Pubblicato da: sergiolapenna | 5 marzo 2011

LAPENNA: URGENTE MORATORIA PER I DEBITI IN AGRICOLTURA

Il Parlamento e le Istituzioni hanno l’obbligo morale e istituzionale di intervenire per salvare uno dei settori che è stato tra i più importanti dell’economia nazionale italiana, quello dell’agricoltura, e che oggi, è agonizzante. È quanto riferisce il segretario regionale dei Popolari per il Sud, Sergio Lapenna. Per tentare di superare questa drammatica situazione a breve – annuncia Lapenna – partirà una campagna di raccolta firme che si estenderà a tutte le regioni del Sud nell’ottica della cooperazione interregionale promossa dal partito dei Popolari per il Sud, finalizzata a chiedere una moratoria delle cartelle INPS e delle esposizioni bancarie, per un congruo periodo di tempo, dei pagamenti previdenziali e contributivi con conseguente blocco dei delle cartelle notificate da Equitalia, per impedire i procedimenti esecutivi e i pignoramenti che stanno mettendo in ginocchio le aziende del settore.
La crisi economica ha pesantemente colpito un settore che, per la verità, già si trovava in grande sofferenza, poiché ogni azienda agricola ha accumulato un ingente debito nei confronti del fisco e del sistema contributivo. Negli ultimi anni gli impegni assunti e le iniziative intraprese non hanno sortito alcun effetto, ma hanno previsto solo provvisorie sospensioni del dovuto, mentre, per quanto riguarda il pregresso, sussistono i problemi più gravi. La situazione odierna è drammatica con un continuo aggravio del debito delle aziende agricole, ridotte ormai a condizioni reddituali d’insussistenza, incalzate da Equitalia che, per recuperare i crediti adotta misure estreme come il blocco dei conti bancari delle aziende e addirittura le macchine agricole, cioè gli attrezzi di lavoro dell’agricoltore.

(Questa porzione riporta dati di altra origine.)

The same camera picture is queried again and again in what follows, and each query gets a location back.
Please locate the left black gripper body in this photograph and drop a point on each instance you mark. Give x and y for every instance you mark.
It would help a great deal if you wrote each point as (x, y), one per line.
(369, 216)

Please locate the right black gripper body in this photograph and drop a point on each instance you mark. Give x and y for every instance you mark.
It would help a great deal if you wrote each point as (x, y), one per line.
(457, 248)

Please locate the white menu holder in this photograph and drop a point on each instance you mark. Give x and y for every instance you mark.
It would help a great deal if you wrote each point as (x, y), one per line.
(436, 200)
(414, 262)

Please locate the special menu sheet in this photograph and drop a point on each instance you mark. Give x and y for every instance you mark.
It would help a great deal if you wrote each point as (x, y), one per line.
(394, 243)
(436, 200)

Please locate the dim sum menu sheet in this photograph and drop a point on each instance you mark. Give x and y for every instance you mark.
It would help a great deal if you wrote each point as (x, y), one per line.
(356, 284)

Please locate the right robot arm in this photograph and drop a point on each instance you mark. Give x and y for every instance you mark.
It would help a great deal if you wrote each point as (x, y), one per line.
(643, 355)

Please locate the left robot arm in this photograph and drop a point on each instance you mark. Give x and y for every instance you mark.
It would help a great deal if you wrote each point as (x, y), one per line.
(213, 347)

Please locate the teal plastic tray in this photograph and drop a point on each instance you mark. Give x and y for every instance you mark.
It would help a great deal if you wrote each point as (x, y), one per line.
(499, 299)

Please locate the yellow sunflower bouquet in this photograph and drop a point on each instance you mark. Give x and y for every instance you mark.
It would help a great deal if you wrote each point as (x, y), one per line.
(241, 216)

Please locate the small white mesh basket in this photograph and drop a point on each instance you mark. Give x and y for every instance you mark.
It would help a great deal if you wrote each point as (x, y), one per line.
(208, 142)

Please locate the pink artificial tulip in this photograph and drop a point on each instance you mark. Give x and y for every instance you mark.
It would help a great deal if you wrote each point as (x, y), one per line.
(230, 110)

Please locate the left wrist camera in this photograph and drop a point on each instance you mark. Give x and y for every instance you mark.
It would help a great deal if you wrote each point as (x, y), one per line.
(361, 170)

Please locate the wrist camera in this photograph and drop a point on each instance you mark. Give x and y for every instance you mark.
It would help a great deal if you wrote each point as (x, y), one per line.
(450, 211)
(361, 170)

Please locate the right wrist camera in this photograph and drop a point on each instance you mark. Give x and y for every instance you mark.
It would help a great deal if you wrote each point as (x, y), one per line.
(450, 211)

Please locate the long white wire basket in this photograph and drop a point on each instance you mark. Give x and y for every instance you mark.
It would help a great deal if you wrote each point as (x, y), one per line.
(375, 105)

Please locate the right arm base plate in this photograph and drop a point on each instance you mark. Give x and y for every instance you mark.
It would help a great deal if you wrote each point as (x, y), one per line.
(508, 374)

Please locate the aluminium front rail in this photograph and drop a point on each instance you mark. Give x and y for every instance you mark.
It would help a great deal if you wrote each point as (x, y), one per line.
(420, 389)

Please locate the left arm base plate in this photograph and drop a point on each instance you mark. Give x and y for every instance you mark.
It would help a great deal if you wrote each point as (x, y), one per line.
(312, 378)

E’ dunque urgente – conclude Lapenna – promuovere ogni utile iniziativa legislativa, in linea con le direttive comunitarie, per avviare un processo di consolidamento della situazione debitoria delle imprese agricole nei confronti del fisco e del sistema contributivo, anche perchè le aliquote contributive agricole italiane risultano tra le più alte tra tutti i Paesi dell’Unione Europea e, negli anni, si è registrato sia da parte dell’INAIL che dell’INPS un ulteriore aggravio contributivo a carico delle aziende.